While investigating a 4,000 -year-old burial overlooking the Dornoch Firth, GUARD archaeology found that the grave’s Bronze Age occupant had been laid to rest wrapped in Britain’s earliest known sheepskin.
The Spinningdale Cist Burial
The remains of the 35 – to 50 year old woman, buried in a stone cist surrounded by a large pit, were found during archaeological work ahead of the construction of a septic tank at Spinningdale, Sutherland.
Archaeologists at the Spinningdale burial excavation site .
Accompanying her skeleton was a food vessel typologically dated to the early Bronze Age, while radiocarbon analysis of a bone and charcoal fragments placed the burial in 205l-l9ll BC. Closer examination revealed something more unusual however, traces of wool and sheepskin beneath the woman’s left arm were evident.

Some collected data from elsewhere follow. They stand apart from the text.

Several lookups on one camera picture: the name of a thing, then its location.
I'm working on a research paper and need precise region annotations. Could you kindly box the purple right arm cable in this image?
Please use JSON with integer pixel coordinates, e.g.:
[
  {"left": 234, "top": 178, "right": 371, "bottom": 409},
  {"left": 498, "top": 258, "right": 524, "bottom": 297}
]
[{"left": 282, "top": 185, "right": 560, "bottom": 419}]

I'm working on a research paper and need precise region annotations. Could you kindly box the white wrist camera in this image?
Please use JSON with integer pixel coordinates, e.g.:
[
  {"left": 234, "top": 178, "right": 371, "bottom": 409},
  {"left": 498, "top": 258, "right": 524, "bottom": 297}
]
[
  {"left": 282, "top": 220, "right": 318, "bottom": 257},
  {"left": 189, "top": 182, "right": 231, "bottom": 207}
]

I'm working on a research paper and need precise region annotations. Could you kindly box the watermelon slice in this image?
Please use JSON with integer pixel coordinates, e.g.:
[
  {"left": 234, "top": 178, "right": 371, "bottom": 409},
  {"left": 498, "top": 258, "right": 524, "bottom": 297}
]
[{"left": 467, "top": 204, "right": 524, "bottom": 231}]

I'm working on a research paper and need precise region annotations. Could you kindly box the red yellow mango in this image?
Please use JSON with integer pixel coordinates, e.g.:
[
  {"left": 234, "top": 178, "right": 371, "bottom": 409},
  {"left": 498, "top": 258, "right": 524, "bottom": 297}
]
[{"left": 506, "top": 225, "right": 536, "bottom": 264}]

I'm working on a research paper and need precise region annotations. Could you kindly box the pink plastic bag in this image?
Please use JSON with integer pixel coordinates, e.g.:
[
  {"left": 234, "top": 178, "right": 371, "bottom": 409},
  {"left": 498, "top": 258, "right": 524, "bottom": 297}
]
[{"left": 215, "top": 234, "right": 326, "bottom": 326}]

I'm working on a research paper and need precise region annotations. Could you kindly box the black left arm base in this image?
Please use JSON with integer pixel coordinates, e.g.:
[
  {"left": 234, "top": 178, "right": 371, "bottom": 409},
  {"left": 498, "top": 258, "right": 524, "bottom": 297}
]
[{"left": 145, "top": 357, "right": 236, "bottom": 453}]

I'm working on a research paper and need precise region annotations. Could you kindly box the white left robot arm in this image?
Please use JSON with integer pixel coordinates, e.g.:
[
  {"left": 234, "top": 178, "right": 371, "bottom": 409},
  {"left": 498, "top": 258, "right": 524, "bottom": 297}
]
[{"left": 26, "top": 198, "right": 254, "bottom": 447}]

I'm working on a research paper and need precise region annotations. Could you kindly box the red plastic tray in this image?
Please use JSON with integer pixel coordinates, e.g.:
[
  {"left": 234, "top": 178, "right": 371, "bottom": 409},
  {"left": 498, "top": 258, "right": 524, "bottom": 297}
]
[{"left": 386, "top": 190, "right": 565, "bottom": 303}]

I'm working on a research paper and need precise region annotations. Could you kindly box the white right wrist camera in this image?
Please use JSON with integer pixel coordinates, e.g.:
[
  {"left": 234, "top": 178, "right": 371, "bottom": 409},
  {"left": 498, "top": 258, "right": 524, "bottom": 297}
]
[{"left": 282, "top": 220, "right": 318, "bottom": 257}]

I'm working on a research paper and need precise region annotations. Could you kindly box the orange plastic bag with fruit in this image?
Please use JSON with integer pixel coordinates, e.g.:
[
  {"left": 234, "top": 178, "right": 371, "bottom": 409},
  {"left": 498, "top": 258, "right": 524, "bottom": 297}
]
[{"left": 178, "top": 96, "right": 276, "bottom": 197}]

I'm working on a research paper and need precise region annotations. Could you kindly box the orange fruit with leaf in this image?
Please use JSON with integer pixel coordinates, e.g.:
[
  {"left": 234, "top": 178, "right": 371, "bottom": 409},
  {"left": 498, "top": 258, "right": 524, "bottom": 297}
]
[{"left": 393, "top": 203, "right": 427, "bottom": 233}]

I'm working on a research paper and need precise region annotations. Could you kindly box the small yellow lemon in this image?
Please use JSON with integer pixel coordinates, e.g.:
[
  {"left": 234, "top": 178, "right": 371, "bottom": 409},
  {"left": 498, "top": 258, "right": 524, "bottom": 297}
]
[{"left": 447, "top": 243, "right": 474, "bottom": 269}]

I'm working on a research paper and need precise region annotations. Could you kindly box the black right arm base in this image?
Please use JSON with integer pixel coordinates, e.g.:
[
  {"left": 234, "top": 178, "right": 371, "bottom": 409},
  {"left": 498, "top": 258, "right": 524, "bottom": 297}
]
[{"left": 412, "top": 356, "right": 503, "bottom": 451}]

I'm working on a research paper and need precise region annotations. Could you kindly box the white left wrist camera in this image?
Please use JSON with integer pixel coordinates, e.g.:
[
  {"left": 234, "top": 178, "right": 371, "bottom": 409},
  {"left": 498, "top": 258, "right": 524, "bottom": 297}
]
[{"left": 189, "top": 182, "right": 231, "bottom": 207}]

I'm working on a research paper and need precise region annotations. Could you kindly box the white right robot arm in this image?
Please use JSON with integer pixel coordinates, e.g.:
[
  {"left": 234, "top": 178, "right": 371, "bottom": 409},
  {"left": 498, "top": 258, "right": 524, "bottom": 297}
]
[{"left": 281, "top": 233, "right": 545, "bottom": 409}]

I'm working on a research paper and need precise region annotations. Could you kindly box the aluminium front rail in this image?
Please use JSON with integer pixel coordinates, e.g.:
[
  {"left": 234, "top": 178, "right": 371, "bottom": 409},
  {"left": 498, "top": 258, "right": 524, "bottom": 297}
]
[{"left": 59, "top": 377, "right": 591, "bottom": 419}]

While wool textiles have been identified in numerous Bronze Age burials in Denmark, they are much less common in the British Isles, where just two other examples have been found: at Rylston, West Yorkshire, and Cromaghs, Co. Antrim.
The discovery of a sheepskin from this period is unprecedented. Analysis of the fleece’s coloration suggests that it came from an animal similar to the modern Soay sheep found on St Kilda: dark brown, with a white underbelly.
Project leader Iraia Arabaolaza said ‘ Findings of hide or fur are few and far between in Britain, but are often associated with ” rich burials” of adult inhumations’ She added, ‘The food vessel urn buried with the body contained carbonized material of non-botanical origin, unidentified cremated bone, and a fragment of a small ring. These features indicate belief in the afterlife and were most likely placed there to assist the individual’s journey into the next world.